# How many mice to a tank?



## shadowmouse (Sep 17, 2010)

I am curious what the rule of thumb is for mice and aquarium cages? How many mice can happily live in tanks of say... 10 and 20 gallons?


----------



## bethmccallister (Mar 5, 2010)

I think the rule of thumb is 2 to a ten gallon but I know other breeders on here keep an entire litter in one with no issues. Basically the more mice you have together the more often you'll need to clean it. Just make sure there is a wheel so they can get enough exercise and if they all get along and are healthy and happy the more the merrier


----------



## The secret garden (May 13, 2010)

I have the i think its 11 litre tanks they sell in wilkisons for £5.99. And i keep breeding trio's/quads in them no problems.


----------



## neurozool (May 22, 2010)

1 male per 10 gallon, but I think 3 does can live in a 10 fine. 5 does per 20 long. But it is variable. I think some have more, some less. There is a calculator on thefunmouse home page.


----------



## Mymouse (Jul 2, 2010)

I´ve got 7 does in a Ferplast Mini Duna and they seem to have good space...and that is less than 75liters.

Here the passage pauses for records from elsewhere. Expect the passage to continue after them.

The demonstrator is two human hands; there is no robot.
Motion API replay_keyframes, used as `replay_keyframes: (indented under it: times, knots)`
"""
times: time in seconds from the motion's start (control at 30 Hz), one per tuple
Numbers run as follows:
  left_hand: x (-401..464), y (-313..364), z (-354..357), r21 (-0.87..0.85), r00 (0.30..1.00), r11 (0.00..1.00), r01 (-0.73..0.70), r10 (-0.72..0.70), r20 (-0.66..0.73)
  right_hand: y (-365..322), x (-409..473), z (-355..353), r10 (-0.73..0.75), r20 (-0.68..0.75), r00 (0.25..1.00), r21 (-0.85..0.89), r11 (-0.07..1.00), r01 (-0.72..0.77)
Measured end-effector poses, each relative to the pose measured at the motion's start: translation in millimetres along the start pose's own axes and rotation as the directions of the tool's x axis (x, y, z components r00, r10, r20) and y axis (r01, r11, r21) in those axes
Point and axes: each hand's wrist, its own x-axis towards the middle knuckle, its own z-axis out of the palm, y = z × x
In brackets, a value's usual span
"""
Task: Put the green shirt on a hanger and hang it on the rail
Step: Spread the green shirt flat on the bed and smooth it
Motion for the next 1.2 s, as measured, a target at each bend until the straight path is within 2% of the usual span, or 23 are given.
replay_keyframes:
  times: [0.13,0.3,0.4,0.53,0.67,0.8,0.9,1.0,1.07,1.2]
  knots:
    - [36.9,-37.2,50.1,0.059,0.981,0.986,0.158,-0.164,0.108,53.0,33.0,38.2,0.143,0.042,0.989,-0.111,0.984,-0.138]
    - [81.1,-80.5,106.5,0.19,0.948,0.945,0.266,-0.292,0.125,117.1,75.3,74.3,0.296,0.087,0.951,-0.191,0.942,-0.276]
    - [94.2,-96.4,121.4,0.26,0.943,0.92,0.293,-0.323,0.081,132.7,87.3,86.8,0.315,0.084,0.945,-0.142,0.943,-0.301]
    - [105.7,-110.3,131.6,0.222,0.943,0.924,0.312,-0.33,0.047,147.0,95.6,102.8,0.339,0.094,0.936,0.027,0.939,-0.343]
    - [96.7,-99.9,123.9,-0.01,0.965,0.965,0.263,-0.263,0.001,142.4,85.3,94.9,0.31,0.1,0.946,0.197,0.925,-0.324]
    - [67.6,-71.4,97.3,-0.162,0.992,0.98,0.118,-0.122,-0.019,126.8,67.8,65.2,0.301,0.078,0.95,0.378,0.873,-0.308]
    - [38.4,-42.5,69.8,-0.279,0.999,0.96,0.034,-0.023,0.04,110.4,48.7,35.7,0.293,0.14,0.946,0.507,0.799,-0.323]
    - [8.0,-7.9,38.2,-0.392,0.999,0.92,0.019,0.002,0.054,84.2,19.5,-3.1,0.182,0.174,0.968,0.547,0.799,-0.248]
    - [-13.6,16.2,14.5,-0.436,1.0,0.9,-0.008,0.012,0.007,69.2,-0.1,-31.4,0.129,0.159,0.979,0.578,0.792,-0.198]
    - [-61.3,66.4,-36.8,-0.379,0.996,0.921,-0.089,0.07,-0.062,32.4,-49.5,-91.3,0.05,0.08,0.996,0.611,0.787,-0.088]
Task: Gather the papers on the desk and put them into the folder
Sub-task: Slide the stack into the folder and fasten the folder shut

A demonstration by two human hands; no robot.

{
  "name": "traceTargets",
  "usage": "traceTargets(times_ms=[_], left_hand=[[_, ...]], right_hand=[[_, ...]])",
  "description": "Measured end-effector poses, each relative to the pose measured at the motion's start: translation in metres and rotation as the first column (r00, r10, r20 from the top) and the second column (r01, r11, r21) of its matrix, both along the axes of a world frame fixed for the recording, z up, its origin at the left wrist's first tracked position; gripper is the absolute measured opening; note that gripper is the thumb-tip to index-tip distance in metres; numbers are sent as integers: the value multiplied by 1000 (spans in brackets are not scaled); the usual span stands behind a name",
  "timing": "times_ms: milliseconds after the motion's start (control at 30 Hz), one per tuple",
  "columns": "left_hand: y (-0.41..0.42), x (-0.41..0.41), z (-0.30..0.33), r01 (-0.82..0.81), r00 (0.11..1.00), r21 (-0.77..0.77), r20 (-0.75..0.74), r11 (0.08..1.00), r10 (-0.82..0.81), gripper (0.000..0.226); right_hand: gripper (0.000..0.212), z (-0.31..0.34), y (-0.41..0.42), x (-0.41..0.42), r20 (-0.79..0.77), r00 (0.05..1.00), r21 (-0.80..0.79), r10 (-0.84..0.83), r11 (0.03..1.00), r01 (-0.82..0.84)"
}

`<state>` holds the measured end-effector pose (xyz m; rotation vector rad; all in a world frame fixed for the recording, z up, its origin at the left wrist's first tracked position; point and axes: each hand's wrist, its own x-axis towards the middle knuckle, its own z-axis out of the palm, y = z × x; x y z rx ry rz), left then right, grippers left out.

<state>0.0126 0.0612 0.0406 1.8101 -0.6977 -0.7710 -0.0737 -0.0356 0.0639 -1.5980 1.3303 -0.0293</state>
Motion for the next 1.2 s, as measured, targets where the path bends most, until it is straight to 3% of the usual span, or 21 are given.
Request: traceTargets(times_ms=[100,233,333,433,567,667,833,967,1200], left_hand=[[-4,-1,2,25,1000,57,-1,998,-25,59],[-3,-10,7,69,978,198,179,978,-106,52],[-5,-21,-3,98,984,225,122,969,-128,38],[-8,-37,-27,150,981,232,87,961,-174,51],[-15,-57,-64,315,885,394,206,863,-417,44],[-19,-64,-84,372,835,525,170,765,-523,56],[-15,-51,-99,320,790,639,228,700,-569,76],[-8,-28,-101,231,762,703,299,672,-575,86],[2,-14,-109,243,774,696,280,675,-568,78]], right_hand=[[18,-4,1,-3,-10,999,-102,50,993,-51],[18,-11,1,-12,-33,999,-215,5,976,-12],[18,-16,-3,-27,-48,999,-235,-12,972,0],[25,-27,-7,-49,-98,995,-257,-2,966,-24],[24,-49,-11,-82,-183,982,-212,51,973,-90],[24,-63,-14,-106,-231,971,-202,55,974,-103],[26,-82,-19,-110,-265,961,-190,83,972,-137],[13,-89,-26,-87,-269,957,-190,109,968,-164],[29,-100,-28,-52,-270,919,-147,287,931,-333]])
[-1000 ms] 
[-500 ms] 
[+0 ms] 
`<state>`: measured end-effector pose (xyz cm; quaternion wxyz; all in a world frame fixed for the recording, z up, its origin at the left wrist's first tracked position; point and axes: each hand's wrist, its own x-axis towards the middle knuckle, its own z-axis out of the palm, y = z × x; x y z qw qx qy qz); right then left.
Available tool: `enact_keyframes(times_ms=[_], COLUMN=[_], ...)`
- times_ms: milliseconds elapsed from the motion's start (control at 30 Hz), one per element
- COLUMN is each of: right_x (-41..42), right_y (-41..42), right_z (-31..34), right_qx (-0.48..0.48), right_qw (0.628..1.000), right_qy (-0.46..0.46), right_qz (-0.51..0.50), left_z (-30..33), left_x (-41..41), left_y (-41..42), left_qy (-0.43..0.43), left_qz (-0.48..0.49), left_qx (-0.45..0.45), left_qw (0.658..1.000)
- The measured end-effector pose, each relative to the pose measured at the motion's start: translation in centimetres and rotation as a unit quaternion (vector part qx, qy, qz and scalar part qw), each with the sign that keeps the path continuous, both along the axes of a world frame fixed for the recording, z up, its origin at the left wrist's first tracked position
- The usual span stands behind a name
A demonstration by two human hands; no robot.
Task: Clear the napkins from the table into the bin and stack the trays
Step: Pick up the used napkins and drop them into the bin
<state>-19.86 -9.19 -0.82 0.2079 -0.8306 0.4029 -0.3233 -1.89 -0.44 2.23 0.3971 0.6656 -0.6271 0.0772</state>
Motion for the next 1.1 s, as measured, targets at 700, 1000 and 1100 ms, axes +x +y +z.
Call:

assuming that this is correct
10 gallon = 37liter
20 gallon = 75 liter


----------



## WNTMousery (Jun 2, 2010)

Yep, it varies. I would not keep more than 4 adults in a 10 gallon tank which would require cleaning at least every 5 days, minimum.


----------



## shadowmouse (Sep 17, 2010)

Okay, I'll admit it... I am considering getting 4 does from Erica. If she'll let me.  I just hopped on freecycle and I'm picking up a couple extra 10 gallon tanks with lids. That way if it didn't work I could just split the doe groups into 2 tanks. We'll see.


----------